If possible could the code for evotuning and the weights for eUniRep tuned to TEM-1 beta lactamase be shared?
ivanjayapurna opened this issue · 4 comments
Some code and/or a concise notebook on how to perform the evotuning would be greatly appreciated. We're interested in retraining UniRep with a particular set of sequences and we already have a pipeline to perform the embeddings and test them on different top models and ML tasks. We are really curious to see whether the evotuned UniRep embeddings can improve our predictions and how it compares to other sequence descriptors such as 1-hot, z-scales, fingerprints, etc.
I suspect evotuning is of higher interest to academia & industry than the current example on how to train a top model using the original UniRep.
Since there seems to be some level of inactivity by the devs, I will suggest a very simple & fast re-implementation of UniRep in JAX by Novartis scientists that seems to be working for me/us at the moment: JAX-UniRep
It can embed multiple sequences at once and performs much faster (at least one order of magnitude faster). They also provide an interface for performing the evotuning which is exactly what I and many other non-ML specialists needed.
Hope it is useful.
Hey @jmahenriques I'm currently working with the creators of JAX-UniRep to fix a bug with the evotuning function: ElArkk/jax-unirep#37
I was wondering if in your use of the library you encountered these issues?

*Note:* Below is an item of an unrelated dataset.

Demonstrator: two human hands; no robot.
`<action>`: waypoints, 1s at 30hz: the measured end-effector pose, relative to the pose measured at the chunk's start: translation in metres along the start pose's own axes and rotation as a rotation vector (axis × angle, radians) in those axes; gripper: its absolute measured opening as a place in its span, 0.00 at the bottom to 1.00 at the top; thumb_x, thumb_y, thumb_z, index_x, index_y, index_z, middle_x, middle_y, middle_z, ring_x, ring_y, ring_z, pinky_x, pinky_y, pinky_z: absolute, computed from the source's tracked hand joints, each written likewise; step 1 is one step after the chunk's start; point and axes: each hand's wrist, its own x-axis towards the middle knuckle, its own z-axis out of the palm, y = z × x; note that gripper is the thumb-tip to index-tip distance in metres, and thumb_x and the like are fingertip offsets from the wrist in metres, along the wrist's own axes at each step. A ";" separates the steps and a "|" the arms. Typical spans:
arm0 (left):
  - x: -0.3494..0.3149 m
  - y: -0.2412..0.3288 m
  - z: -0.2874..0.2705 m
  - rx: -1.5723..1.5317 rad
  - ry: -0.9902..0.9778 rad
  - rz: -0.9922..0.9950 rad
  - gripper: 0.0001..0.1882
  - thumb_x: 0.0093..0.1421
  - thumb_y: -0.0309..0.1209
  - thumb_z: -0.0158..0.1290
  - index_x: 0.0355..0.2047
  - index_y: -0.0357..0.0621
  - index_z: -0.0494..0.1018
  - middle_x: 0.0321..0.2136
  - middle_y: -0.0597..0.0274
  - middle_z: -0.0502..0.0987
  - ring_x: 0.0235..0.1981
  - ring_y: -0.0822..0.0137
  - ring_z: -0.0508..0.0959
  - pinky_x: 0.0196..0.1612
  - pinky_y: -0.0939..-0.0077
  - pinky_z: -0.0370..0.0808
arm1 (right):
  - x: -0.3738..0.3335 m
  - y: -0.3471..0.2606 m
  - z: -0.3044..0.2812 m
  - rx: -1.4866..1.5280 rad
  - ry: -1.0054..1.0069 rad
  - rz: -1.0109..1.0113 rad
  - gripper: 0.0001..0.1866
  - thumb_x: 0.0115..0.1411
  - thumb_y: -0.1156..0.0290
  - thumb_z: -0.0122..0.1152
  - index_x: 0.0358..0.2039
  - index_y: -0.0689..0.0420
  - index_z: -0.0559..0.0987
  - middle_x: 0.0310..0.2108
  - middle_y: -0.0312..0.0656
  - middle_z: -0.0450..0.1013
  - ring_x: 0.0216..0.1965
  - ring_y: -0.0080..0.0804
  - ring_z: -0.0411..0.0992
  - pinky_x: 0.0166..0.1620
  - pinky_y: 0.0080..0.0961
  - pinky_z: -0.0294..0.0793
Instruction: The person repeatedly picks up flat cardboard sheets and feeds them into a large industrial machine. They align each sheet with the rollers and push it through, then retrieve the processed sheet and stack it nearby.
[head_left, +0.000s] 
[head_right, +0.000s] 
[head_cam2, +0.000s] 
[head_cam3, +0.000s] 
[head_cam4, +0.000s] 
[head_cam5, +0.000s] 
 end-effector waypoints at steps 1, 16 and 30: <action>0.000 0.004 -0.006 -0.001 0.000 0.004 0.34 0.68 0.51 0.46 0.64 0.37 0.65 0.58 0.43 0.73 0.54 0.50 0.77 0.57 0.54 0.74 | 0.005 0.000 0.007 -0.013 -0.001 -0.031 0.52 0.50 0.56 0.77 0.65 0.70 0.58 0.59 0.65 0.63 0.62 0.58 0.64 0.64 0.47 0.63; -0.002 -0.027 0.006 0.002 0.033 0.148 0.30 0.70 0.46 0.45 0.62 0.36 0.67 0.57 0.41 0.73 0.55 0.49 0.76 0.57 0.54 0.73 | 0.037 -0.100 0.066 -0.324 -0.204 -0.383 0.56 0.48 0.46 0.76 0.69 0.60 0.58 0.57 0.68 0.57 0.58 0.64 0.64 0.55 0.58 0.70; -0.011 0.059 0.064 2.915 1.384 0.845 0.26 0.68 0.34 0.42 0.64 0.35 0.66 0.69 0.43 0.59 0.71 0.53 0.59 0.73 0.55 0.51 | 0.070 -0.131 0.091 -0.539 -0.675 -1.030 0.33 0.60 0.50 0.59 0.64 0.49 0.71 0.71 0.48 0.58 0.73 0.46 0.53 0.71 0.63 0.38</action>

Hi @ivanjayapurna! Nice, I really like their implementation and enjoyed reading the technical paper. I am definitely planning to retrain the model using JAX-UniRep, but I can't allocate the needed time and resources until it is clear to us whether we can make use of the pre-trained weights for both embedding and evotuning or not. They seem to be protected against commercial use and I work at a pharmaceutical company. Worst case scenario we might need to train the model from scratch, reproducing the original UniRep paper in order to go around the license. I will take a look at the issue you mention and if I encounter such issues, I'll make sure to communicate it. Thanks!